Al Signor Sindaco del Comune di Senigallia
Alla Giunta Comunale
Ai Consiglieri Comunali

Noi profughi ospitati nel Comune di Senigallia ringraziamo lo Stato italiano per quanto ha fatto e sta facendo per noi.

Da più di quindici mesi siamo ospitati in questa città. In questo tempo sono avvenute cose belle e cose meno belle. Purtroppo in questa situazione che si è creata, dobbiamo descrivere le cose meno belle.

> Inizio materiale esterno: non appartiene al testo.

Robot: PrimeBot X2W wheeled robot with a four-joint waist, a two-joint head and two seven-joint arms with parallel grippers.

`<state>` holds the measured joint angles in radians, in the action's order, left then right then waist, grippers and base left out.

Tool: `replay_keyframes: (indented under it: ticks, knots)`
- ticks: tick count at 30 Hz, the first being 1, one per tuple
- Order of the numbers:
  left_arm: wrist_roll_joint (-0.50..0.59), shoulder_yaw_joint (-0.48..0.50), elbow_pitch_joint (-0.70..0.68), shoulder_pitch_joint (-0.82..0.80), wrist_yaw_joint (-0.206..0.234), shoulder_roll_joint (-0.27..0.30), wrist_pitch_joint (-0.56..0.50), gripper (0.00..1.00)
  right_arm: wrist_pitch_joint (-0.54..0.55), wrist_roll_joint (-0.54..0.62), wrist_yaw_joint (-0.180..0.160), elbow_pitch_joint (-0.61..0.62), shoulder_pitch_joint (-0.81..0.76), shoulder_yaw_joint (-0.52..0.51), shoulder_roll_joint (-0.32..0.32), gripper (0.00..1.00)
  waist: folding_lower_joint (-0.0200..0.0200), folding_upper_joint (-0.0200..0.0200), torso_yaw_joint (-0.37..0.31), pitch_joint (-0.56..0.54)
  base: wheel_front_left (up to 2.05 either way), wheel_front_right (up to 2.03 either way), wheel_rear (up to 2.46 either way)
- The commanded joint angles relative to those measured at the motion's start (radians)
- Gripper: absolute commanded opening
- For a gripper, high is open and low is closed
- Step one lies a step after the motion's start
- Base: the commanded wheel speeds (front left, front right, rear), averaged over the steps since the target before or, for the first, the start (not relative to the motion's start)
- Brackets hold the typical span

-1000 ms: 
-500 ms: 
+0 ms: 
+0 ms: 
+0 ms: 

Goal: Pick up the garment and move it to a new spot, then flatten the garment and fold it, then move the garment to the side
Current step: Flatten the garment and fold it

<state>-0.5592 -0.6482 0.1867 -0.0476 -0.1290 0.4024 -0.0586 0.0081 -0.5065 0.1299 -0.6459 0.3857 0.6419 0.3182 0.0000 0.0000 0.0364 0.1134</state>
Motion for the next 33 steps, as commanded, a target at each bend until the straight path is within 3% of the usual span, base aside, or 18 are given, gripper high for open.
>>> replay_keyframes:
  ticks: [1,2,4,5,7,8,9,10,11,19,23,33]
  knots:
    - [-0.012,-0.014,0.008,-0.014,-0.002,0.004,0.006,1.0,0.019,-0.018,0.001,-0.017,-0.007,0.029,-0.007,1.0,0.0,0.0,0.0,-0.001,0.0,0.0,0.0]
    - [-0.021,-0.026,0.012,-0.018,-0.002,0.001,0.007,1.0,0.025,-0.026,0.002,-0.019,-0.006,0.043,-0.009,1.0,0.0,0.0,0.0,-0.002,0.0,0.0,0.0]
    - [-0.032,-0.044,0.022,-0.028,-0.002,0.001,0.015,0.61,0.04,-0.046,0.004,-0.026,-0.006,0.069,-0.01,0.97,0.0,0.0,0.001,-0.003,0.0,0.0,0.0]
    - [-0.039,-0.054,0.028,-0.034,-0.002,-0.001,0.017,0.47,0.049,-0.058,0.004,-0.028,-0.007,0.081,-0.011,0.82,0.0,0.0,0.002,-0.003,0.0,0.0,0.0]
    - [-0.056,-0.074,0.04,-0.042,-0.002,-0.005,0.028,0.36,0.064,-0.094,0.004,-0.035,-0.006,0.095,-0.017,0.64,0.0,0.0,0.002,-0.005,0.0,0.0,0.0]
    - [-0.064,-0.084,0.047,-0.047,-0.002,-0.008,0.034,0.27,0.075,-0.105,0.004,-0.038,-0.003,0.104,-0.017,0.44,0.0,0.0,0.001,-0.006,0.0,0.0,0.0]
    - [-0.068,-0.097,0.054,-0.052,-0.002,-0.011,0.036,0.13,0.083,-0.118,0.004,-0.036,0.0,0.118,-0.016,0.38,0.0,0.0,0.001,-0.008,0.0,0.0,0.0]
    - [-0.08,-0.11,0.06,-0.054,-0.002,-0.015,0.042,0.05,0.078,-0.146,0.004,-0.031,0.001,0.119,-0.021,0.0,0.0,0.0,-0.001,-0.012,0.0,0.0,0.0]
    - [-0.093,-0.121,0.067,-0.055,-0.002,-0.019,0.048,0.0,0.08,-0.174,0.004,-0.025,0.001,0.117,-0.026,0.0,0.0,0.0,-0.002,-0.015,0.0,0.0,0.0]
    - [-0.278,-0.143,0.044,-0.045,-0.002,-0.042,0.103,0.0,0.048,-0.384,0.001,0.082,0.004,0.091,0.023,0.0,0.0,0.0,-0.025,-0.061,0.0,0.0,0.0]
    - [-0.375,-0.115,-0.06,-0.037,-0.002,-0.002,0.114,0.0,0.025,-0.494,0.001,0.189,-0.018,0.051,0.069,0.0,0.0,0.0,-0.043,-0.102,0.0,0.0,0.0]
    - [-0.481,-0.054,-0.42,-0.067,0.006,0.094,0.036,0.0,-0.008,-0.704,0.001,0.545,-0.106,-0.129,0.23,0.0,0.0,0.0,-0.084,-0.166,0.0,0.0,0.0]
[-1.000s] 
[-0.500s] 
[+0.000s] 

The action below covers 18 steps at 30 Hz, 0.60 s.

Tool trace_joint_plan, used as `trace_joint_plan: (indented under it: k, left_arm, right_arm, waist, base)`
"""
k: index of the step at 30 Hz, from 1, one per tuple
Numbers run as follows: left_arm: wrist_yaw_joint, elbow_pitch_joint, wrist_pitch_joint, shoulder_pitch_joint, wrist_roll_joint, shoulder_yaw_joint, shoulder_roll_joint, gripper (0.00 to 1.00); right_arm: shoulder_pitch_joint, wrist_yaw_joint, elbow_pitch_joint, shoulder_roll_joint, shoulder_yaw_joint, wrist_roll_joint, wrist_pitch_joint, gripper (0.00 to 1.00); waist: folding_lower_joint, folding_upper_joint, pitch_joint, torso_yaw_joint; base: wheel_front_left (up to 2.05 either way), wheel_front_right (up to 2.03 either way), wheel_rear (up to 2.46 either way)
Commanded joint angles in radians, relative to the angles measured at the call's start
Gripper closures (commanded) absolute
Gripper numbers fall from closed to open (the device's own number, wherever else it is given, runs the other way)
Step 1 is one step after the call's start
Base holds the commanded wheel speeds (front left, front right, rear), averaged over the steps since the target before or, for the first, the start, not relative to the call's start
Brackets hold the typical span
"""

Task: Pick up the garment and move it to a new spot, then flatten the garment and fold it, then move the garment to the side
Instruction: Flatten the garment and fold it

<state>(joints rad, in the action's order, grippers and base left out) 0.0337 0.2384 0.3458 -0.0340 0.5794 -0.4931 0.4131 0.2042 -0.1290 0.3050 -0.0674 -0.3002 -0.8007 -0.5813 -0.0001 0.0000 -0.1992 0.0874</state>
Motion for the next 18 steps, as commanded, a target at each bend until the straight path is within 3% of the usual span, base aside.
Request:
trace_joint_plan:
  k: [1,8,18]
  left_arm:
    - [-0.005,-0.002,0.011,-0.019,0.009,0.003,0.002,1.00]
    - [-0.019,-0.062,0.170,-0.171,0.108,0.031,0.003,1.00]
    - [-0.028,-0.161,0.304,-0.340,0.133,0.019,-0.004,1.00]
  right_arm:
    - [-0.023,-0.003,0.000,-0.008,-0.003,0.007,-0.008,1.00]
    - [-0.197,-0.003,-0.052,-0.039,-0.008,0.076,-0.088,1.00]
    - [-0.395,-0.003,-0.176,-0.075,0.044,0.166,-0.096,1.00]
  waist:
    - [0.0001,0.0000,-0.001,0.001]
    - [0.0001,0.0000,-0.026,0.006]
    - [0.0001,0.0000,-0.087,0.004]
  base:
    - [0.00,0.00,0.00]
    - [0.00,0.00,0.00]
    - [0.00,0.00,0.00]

Ogni mese dovremmo ricevere 75 euro a testa in poket money, invece nei mesi di luglio, agosto, settembre 2011 abbiamo ricevuto solo 10 euro in tabacco e ricariche telefoniche. Ad ottobre 2011 abbiamo ricevuto 30 euro invece di 75 euro. A dicembre, abbiamo ricevuto i 75 euro soltanto dopo gli spiacevoli eventi del 4 gennaio che voi già conoscete. Spesso siamo senza riscaldamento ed altre situazioni non vivibili.

Fin da oggi vorremmo lasciare l’Hotel Lori perché la situazione che si è creata per noi è invivibile. Dopo il 28 febbraio non ci sono per noi progetti abitativi, di lavoro e di buono uscita, cosa che in altri comuni ci risulta essere stata fatta e buono d’uscita che è già stato concesso in altri comuni. Inoltre, sei nostri compagni sono stati espulsi dall’Hotel Lori ed esclusi dal progetto senza nessun valido motivo. Vi chiediamo di collaborare al più presto con la Prefettura per migliorare questa brutta situazione per fare chiarezza su quanto è avvenuto e perché i nostri compagni ritornino nel nostro gruppo.

Certi della vostra collaborazione, vi ringraziamo.